Your beloved sister.

My lips part. I don’t breathe.

A low ache begins to build—something hollow, sitting behind my ribs like fog creeping over still water. I turn to the next letter. The date is a year later.

Letter Two — 2008

Elaria,

You’re big enough to read now but I don’t think you’ll understand this. Forgive me but I am starting to fall in love with him—your Cassian. I know, I am a terrible sister. When you’re doing your lessons, he sneaks in to keep me company and I know I am crossing the line. But no worries, I know my place. I am certain that he is only being nice to me.

P.S. Mom is always mad at me these days so it makes sense my emotions are all over the place.

Your beloved sister.

I press a hand to my chest like I can hold something together that’s already breaking. The words blur, not from time, but from the water pooling in my eyes.

She knew.

Even then, she knew she was slipping over a line. And she kept writing to me. Confessing. Explaining. Begging me to see her as more than what she was about to do.
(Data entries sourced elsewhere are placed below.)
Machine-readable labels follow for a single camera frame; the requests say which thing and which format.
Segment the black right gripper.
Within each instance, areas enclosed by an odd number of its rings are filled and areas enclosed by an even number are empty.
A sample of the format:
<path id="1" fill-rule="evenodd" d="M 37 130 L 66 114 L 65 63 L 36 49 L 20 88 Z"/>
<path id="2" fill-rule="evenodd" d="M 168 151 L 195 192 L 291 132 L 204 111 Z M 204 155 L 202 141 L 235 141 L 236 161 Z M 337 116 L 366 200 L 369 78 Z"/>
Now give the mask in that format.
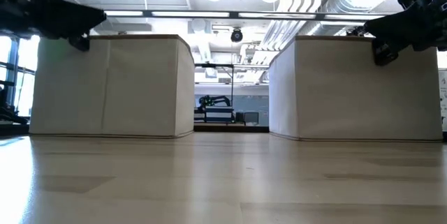
<path id="1" fill-rule="evenodd" d="M 447 0 L 397 0 L 405 11 L 367 21 L 363 30 L 372 34 L 376 66 L 396 60 L 409 46 L 415 51 L 435 47 L 447 52 Z"/>

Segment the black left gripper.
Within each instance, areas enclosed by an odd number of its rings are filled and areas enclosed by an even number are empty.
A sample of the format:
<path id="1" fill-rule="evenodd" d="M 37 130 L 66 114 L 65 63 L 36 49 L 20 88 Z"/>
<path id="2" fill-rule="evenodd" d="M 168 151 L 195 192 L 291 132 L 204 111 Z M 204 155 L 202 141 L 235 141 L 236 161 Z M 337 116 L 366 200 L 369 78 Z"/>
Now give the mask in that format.
<path id="1" fill-rule="evenodd" d="M 48 38 L 67 38 L 75 49 L 88 52 L 90 39 L 82 35 L 106 20 L 105 11 L 76 3 L 56 3 L 43 11 L 48 1 L 0 0 L 0 36 L 30 38 L 41 32 Z"/>

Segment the beige fabric storage bin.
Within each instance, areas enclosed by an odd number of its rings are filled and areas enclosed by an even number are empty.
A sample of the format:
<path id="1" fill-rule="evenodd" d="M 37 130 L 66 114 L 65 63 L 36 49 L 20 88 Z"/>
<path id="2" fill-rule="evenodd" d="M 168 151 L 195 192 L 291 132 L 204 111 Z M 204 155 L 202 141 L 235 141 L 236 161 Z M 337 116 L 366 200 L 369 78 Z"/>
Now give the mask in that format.
<path id="1" fill-rule="evenodd" d="M 296 36 L 270 62 L 269 129 L 306 141 L 440 141 L 437 52 L 386 66 L 370 38 Z"/>
<path id="2" fill-rule="evenodd" d="M 195 64 L 177 35 L 96 36 L 86 52 L 38 46 L 34 135 L 180 137 L 193 131 Z"/>

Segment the black equipment by window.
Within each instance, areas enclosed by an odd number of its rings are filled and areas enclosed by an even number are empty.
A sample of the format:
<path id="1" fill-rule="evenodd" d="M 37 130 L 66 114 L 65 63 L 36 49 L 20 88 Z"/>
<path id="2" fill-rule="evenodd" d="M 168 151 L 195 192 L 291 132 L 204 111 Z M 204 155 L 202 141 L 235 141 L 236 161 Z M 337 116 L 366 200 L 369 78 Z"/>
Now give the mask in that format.
<path id="1" fill-rule="evenodd" d="M 0 124 L 17 123 L 27 125 L 29 121 L 25 117 L 20 117 L 15 108 L 6 101 L 8 86 L 10 86 L 10 82 L 0 80 Z"/>

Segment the dark background monitor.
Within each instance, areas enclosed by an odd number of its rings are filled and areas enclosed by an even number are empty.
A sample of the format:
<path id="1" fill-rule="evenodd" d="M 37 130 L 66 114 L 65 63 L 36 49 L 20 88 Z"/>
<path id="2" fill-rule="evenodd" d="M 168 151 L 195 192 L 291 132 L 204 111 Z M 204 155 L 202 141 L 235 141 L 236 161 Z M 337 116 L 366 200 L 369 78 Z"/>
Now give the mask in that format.
<path id="1" fill-rule="evenodd" d="M 244 122 L 246 125 L 257 126 L 259 125 L 259 113 L 258 112 L 245 112 Z"/>

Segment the background workbench with boxes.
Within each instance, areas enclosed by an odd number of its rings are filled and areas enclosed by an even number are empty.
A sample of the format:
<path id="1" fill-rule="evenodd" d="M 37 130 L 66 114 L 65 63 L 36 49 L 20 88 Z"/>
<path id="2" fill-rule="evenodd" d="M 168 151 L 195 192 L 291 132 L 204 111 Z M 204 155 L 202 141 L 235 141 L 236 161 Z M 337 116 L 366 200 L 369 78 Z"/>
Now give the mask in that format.
<path id="1" fill-rule="evenodd" d="M 197 107 L 194 109 L 194 121 L 246 125 L 243 114 L 234 112 L 231 107 Z"/>

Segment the white wall poster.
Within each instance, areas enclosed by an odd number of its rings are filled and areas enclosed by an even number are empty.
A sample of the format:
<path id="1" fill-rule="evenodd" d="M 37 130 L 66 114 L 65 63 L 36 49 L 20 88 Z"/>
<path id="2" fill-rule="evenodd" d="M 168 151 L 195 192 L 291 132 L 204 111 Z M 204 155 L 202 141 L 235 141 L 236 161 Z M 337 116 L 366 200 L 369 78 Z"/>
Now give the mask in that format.
<path id="1" fill-rule="evenodd" d="M 439 95 L 441 122 L 442 124 L 447 124 L 447 69 L 439 70 Z"/>

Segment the black background stand frame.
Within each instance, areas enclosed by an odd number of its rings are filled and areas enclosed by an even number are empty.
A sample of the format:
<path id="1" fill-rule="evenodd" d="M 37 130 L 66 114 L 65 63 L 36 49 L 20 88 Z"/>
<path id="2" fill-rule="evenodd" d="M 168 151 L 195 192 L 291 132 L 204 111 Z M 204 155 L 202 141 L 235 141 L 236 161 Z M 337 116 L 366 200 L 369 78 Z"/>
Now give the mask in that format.
<path id="1" fill-rule="evenodd" d="M 234 76 L 235 76 L 235 66 L 233 64 L 212 64 L 210 62 L 195 64 L 196 68 L 213 68 L 213 69 L 222 69 L 224 70 L 231 79 L 231 94 L 230 94 L 230 102 L 228 106 L 233 107 L 233 94 L 234 94 Z M 217 103 L 216 99 L 213 98 L 203 98 L 200 100 L 200 106 L 202 108 L 206 108 L 207 106 L 211 106 L 211 101 Z"/>

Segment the black overhead frame bar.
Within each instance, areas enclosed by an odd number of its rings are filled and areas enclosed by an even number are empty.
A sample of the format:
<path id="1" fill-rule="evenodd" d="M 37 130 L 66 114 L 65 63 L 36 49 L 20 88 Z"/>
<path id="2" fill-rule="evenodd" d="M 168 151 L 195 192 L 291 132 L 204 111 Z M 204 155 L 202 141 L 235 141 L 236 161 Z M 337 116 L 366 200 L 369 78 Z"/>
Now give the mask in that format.
<path id="1" fill-rule="evenodd" d="M 200 11 L 200 10 L 106 10 L 108 17 L 144 17 L 175 19 L 227 19 L 227 20 L 296 20 L 296 21 L 334 21 L 365 22 L 378 19 L 386 14 L 369 13 L 280 13 L 245 11 Z"/>

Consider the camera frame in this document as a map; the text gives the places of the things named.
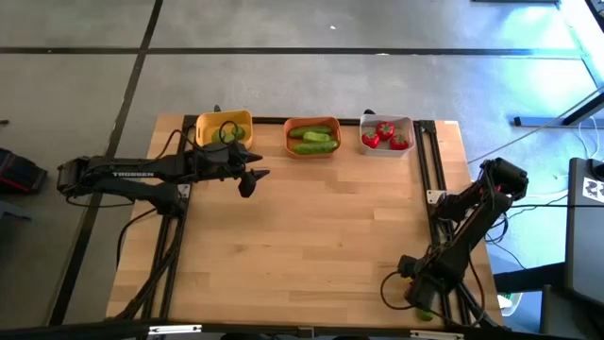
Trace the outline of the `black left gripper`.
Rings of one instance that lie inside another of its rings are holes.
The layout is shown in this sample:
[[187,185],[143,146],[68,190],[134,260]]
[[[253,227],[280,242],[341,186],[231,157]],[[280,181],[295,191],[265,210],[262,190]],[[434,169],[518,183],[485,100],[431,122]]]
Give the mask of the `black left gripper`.
[[269,170],[245,172],[248,163],[260,161],[263,156],[247,151],[239,142],[199,146],[189,151],[188,156],[194,180],[240,178],[238,190],[244,198],[252,196],[257,181],[270,174]]

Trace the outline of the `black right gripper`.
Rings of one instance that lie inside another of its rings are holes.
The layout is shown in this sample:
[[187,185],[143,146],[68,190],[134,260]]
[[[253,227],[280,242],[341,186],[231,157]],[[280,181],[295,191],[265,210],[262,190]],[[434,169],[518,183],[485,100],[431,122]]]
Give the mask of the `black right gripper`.
[[416,259],[403,255],[397,266],[401,277],[411,279],[405,299],[416,308],[418,303],[427,303],[428,310],[438,308],[438,294],[448,294],[456,285],[456,272],[448,267],[441,258]]

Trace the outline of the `yellow plastic basket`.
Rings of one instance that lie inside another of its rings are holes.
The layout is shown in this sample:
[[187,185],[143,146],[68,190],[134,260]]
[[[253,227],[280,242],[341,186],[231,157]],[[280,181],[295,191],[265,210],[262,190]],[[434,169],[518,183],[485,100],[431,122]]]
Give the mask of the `yellow plastic basket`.
[[212,142],[212,135],[226,121],[234,122],[244,131],[240,142],[246,149],[253,144],[252,115],[248,110],[214,111],[201,114],[196,120],[195,141],[198,145],[206,145]]

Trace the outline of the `orange plastic basket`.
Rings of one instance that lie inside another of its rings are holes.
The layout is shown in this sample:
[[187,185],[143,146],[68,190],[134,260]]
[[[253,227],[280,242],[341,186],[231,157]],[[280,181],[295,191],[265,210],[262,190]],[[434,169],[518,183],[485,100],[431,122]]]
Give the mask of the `orange plastic basket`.
[[[290,132],[296,128],[304,128],[311,126],[324,126],[330,128],[330,135],[333,140],[335,140],[338,145],[328,153],[319,153],[319,154],[309,154],[309,155],[301,155],[296,154],[294,152],[294,147],[296,145],[303,144],[302,139],[292,138],[290,136]],[[340,147],[341,145],[341,131],[340,131],[340,123],[335,117],[324,116],[324,117],[311,117],[311,118],[290,118],[284,123],[284,137],[285,137],[285,149],[287,150],[288,155],[293,159],[317,159],[317,158],[330,158],[333,153]]]

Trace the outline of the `white floor item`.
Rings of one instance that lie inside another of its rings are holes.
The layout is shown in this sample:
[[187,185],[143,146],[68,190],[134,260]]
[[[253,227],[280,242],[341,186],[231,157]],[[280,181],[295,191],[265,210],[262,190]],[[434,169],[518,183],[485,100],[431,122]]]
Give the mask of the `white floor item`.
[[522,299],[522,293],[499,293],[497,301],[504,317],[514,314]]

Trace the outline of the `black desk leg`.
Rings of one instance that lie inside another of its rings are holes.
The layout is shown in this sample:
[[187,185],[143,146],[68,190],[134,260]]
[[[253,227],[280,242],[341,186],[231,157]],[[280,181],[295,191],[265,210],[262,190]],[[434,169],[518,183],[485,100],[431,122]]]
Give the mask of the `black desk leg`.
[[503,272],[494,275],[499,293],[524,293],[539,291],[546,285],[563,288],[565,263],[552,263],[529,269]]

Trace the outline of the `white plastic basket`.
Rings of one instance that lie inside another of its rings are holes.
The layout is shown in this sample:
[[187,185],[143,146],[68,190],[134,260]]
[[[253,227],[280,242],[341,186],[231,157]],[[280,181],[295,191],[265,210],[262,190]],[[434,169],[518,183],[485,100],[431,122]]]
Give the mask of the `white plastic basket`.
[[[376,126],[379,122],[389,121],[393,122],[395,126],[394,134],[402,134],[409,142],[410,147],[406,150],[396,151],[391,150],[388,141],[380,141],[377,148],[372,149],[365,146],[361,141],[361,135],[367,131],[376,132]],[[368,122],[364,119],[361,120],[360,124],[360,153],[365,156],[376,156],[376,157],[403,157],[409,153],[415,146],[415,141],[412,132],[412,120],[409,117],[392,116],[392,115],[379,115],[377,118],[370,118]]]

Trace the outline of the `dark grey desk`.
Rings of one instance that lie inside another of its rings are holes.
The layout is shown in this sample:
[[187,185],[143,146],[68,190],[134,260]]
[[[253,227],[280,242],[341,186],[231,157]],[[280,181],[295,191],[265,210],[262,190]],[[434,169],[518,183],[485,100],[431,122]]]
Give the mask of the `dark grey desk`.
[[604,181],[600,161],[569,162],[565,284],[576,295],[604,306],[604,204],[582,195],[583,178]]

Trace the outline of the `black and white marker tag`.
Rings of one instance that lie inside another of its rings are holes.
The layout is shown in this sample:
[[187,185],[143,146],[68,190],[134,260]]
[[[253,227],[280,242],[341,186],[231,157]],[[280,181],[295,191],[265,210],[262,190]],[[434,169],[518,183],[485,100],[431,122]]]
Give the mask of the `black and white marker tag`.
[[586,198],[604,204],[604,181],[584,177],[582,195]]

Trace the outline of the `grey metal stand bar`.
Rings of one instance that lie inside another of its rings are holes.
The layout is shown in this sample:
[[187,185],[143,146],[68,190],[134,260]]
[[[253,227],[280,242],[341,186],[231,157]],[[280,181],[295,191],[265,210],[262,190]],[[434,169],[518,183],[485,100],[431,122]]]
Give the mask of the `grey metal stand bar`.
[[590,118],[598,126],[604,126],[604,90],[599,90],[592,98],[578,103],[569,112],[558,117],[516,116],[512,126],[517,128],[577,128],[580,123]]

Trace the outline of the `black and red bag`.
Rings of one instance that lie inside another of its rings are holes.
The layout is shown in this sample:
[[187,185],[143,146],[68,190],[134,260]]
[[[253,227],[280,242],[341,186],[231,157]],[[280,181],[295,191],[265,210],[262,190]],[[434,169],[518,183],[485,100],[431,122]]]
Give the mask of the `black and red bag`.
[[46,176],[35,162],[0,148],[0,194],[37,194]]

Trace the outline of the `silver flat bracket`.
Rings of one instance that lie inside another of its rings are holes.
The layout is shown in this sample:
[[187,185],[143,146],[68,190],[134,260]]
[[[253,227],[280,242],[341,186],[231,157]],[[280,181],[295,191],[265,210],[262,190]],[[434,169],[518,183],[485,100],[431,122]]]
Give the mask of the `silver flat bracket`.
[[168,335],[201,332],[203,327],[196,324],[156,325],[150,326],[148,335]]
[[421,340],[465,340],[462,333],[425,330],[410,330],[410,338]]

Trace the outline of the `black aluminium frame rail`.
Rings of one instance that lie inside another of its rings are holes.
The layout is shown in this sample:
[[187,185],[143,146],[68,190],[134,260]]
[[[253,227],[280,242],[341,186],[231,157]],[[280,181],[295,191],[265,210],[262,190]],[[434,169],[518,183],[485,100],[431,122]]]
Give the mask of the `black aluminium frame rail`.
[[114,315],[118,320],[162,320],[169,318],[190,199],[181,199],[181,210],[163,214],[149,270],[149,276],[125,308]]
[[[107,320],[93,323],[66,324],[57,326],[40,326],[34,328],[0,330],[0,340],[120,340],[148,335],[150,326],[179,325],[186,323],[168,323],[160,319],[151,320]],[[410,338],[410,330],[427,329],[375,329],[344,327],[295,327],[295,326],[262,326],[231,324],[196,324],[203,330],[196,333],[239,333],[290,335],[301,339],[312,339],[319,336],[367,336],[367,337],[400,337]],[[577,338],[555,335],[505,331],[500,328],[469,328],[453,326],[435,332],[462,333],[465,340],[578,340]]]
[[[185,115],[183,119],[183,127],[188,128],[195,124],[198,115]],[[370,118],[378,118],[376,114],[363,114],[360,118],[338,118],[341,126],[359,126],[361,120],[364,119],[366,122]],[[288,117],[252,117],[254,124],[266,124],[266,125],[284,125],[288,120]]]
[[[426,144],[424,142],[424,130],[425,127],[428,128],[428,151],[431,151],[432,149],[437,150],[438,142],[436,140],[436,126],[433,121],[419,120],[413,121],[412,127],[418,154],[422,185],[424,190],[427,192],[428,190],[432,189],[432,186],[430,182],[429,172],[431,166],[428,164]],[[440,152],[437,152],[437,161],[434,168],[436,170],[437,189],[445,189],[445,175],[442,162],[440,161]],[[434,221],[431,215],[432,205],[428,202],[428,195],[425,195],[425,199],[428,211],[428,227],[430,234],[428,254],[432,254],[435,250],[438,249],[443,240],[448,240],[448,233],[452,231],[452,227],[448,222],[442,224],[440,222]],[[473,315],[479,316],[479,320],[476,323],[476,327],[498,327],[498,324],[486,313],[485,308],[480,307],[475,302],[474,298],[470,296],[469,289],[465,285],[461,289],[457,290],[457,295],[461,324],[470,326],[472,323],[471,316]],[[443,295],[442,293],[437,292],[436,297],[439,299],[440,302],[441,315],[443,316],[445,326],[451,326],[454,322],[454,319],[449,294],[445,293]]]

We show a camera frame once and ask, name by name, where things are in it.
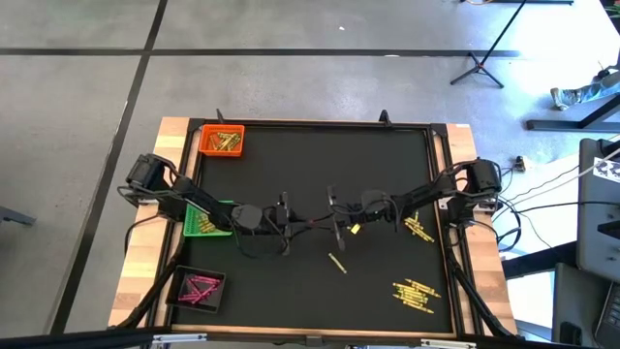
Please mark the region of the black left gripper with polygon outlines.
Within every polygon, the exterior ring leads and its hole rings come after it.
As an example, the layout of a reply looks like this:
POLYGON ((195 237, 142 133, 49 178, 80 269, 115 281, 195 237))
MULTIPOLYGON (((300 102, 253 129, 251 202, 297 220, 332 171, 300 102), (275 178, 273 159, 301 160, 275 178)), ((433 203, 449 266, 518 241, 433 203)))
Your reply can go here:
POLYGON ((288 256, 291 250, 291 240, 305 232, 313 230, 311 226, 304 226, 292 232, 294 223, 316 224, 321 218, 291 217, 289 195, 286 191, 279 195, 274 206, 259 208, 252 205, 236 206, 232 210, 232 231, 238 250, 243 256, 253 256, 239 241, 239 234, 249 232, 249 235, 275 235, 280 238, 279 246, 274 252, 262 253, 262 256, 288 256))

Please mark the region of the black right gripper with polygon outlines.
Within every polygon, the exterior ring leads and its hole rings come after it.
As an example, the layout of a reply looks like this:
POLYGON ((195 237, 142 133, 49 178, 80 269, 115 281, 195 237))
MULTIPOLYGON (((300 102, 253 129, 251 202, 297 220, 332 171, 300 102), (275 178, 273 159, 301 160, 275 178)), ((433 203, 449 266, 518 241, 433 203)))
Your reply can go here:
POLYGON ((314 228, 333 229, 340 251, 346 250, 346 243, 341 233, 341 229, 346 226, 386 220, 392 222, 394 230, 398 231, 400 211, 394 199, 386 192, 375 189, 364 191, 360 196, 360 202, 353 204, 339 204, 334 186, 328 186, 326 192, 329 212, 321 217, 331 216, 332 222, 316 224, 314 228))

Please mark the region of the green plastic basket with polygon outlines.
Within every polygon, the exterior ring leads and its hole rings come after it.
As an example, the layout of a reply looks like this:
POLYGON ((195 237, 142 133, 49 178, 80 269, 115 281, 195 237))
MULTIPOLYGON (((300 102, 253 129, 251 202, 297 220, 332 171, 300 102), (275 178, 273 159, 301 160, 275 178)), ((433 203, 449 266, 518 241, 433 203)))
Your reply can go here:
POLYGON ((198 226, 198 216, 201 213, 206 214, 202 210, 198 209, 196 206, 193 206, 191 204, 188 204, 186 206, 185 218, 184 218, 184 223, 183 223, 183 236, 184 237, 186 238, 214 238, 214 237, 229 237, 233 234, 232 231, 220 230, 218 228, 213 233, 200 234, 199 226, 198 226))

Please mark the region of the orange plastic basket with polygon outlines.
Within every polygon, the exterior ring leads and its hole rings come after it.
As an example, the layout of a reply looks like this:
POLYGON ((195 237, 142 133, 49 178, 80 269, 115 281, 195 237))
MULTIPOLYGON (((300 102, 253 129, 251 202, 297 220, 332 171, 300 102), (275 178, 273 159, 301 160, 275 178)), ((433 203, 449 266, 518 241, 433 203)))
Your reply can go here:
POLYGON ((199 144, 199 152, 206 156, 215 157, 240 157, 243 150, 245 127, 240 124, 205 124, 201 129, 201 139, 199 144), (222 133, 238 133, 241 141, 233 149, 233 151, 223 151, 219 149, 221 138, 217 136, 218 132, 222 133), (215 142, 218 144, 218 150, 211 150, 209 144, 209 136, 213 135, 215 142))

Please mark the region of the black plastic tray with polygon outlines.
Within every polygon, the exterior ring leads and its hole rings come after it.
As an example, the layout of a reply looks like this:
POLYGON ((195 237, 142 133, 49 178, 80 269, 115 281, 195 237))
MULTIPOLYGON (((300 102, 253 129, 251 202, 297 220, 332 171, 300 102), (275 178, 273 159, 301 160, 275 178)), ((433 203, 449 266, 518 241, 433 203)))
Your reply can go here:
POLYGON ((178 266, 175 268, 172 275, 172 281, 170 284, 169 293, 166 298, 166 304, 202 312, 217 313, 224 295, 226 281, 226 275, 221 272, 178 266), (179 301, 178 298, 180 296, 191 292, 192 288, 188 284, 188 279, 192 279, 195 275, 217 278, 220 279, 221 282, 219 284, 209 284, 194 281, 201 290, 206 289, 209 285, 216 285, 217 290, 210 294, 206 300, 200 301, 195 304, 186 301, 179 301))

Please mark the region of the black tripod stand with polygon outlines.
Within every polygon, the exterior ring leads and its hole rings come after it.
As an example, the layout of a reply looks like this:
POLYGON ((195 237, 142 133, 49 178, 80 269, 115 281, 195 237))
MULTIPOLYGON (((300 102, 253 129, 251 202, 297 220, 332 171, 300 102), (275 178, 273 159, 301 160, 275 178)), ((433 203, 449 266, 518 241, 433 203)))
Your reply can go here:
POLYGON ((508 31, 508 29, 512 26, 512 23, 514 22, 514 20, 517 18, 517 16, 519 15, 519 13, 521 12, 521 10, 523 9, 523 7, 525 6, 525 4, 528 2, 528 0, 521 0, 519 6, 517 7, 517 9, 515 10, 515 12, 513 13, 513 15, 511 16, 511 18, 508 20, 508 22, 506 23, 506 25, 504 26, 504 28, 502 29, 502 31, 500 32, 500 34, 498 35, 498 37, 495 39, 495 41, 493 42, 492 46, 490 47, 490 49, 486 52, 486 54, 484 55, 484 57, 482 59, 478 59, 477 56, 472 52, 469 51, 468 52, 468 56, 473 60, 474 62, 474 67, 469 69, 468 71, 464 72, 463 74, 461 74, 460 76, 456 77, 455 79, 452 79, 449 84, 450 85, 456 85, 458 82, 461 82, 462 80, 468 78, 469 76, 475 75, 475 74, 479 74, 479 75, 484 75, 487 76, 488 78, 490 78, 500 89, 504 88, 505 86, 498 80, 496 79, 486 68, 485 68, 485 63, 488 60, 488 58, 491 56, 491 54, 495 51, 496 47, 498 46, 498 44, 501 42, 501 40, 503 39, 503 37, 505 36, 506 32, 508 31))

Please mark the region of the black desk leg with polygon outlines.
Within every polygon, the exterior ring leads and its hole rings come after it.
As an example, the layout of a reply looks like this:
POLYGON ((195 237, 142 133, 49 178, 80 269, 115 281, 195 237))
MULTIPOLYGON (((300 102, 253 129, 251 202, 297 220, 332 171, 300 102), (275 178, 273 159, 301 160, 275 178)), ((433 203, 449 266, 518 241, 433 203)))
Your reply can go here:
POLYGON ((581 120, 530 119, 525 122, 525 127, 529 131, 542 132, 620 133, 620 121, 608 121, 616 115, 620 115, 620 94, 581 120))

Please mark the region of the black rig beam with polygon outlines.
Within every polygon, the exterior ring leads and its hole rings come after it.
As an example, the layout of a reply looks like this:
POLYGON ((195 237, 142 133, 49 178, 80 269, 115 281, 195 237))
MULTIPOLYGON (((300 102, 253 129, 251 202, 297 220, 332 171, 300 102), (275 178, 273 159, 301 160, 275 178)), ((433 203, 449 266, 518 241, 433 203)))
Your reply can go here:
POLYGON ((603 347, 538 342, 518 336, 485 336, 451 333, 392 333, 356 331, 295 331, 292 329, 227 328, 215 326, 171 326, 139 329, 112 328, 101 331, 41 334, 0 338, 0 349, 127 349, 211 341, 267 342, 319 348, 328 344, 386 345, 422 349, 604 349, 603 347))

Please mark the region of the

I swallow hard and unfold the third letter. My hand shakes as I read.

Letter Three — 2010

Forgive me, I am marrying your Cassian.

Elaria, it’s your sixteenth. I am so excited. I feel so proud watching you grow, my little squirrel. When you read this, you’ll hate me. I have stolen what’s yours. I want to say I did it for you but that’s a lie. A part of me has always wanted him for myself—is it so wrong?

Mom is happy about it. Dad not as much, but she convinced him to go through with it, to give me instead of you so you could have your freedom and a life instead of being used as a barter.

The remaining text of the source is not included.